Segundo o texto, as velhas guardas — formadas por sambistas que carregam décadas de experiência, memória e ligação direta com a formação das agremiações — passam a ser protegidas como bens culturais essenciais. A lei destaca que esses grupos representam a preservação da cultura de cada escola, mantendo tradições, identidade e raízes do samba ao lado de seus desfilantes mais antigos e ilustres.
A medida não cria obrigações financeiras, mas estabelece o reconhecimento institucional da importância histórica dessas figuras que atravessam gerações e sustentam o legado do carnaval carioca. Para especialistas, a oficialização pode abrir caminho para projetos de preservação, registros históricos, ações de memória e estímulos culturais voltados a esses sambistas.

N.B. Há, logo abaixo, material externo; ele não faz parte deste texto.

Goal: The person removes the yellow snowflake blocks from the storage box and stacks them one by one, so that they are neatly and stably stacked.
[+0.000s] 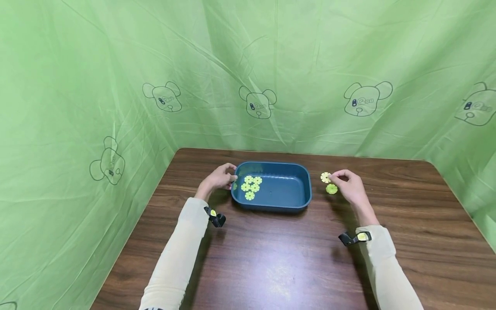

A lei determina ainda que sua entrada em vigor ocorre na data da publicação, garantindo efeito imediato ao novo status das velhas guardas. O reconhecimento também reforça a relevância simbólica desses grupos num momento em que debates sobre tradições, memória cultural e políticas de preservação ganham espaço no cenário estadual.
Com a medida, o Rio se junta a outras iniciativas de valorização do samba como patrimônio vivo, reafirmando o papel das velhas guardas como guardiãs da memória e da história de uma das mais fortes expressões culturais do país.